- **Aim of the task**
Identify and copy all lines of the material where the string "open" is found.

- **Exercise data**
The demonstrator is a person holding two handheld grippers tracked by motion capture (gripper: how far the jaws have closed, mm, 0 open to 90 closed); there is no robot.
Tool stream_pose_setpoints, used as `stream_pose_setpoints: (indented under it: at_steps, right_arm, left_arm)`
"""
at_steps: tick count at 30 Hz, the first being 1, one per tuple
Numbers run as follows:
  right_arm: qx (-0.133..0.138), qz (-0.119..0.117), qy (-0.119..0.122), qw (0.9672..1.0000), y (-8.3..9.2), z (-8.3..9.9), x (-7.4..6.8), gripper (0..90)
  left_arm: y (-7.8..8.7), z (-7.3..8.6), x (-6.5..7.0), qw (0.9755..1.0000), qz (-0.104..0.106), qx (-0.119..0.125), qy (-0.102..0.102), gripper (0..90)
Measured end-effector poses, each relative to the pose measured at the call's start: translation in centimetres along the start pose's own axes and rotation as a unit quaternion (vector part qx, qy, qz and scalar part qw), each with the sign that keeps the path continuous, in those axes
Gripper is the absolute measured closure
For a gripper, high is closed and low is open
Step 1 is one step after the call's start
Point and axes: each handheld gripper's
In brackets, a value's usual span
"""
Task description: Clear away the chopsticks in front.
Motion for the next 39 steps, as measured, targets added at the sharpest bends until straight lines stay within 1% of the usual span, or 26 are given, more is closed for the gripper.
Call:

- **Task answer**
The demonstrator is a person holding two handheld grippers tracked by motion capture (gripper: how far the jaws have closed, mm, 0 open to 90 closed); there is no robot.
For a gripper, high is closed and low is open

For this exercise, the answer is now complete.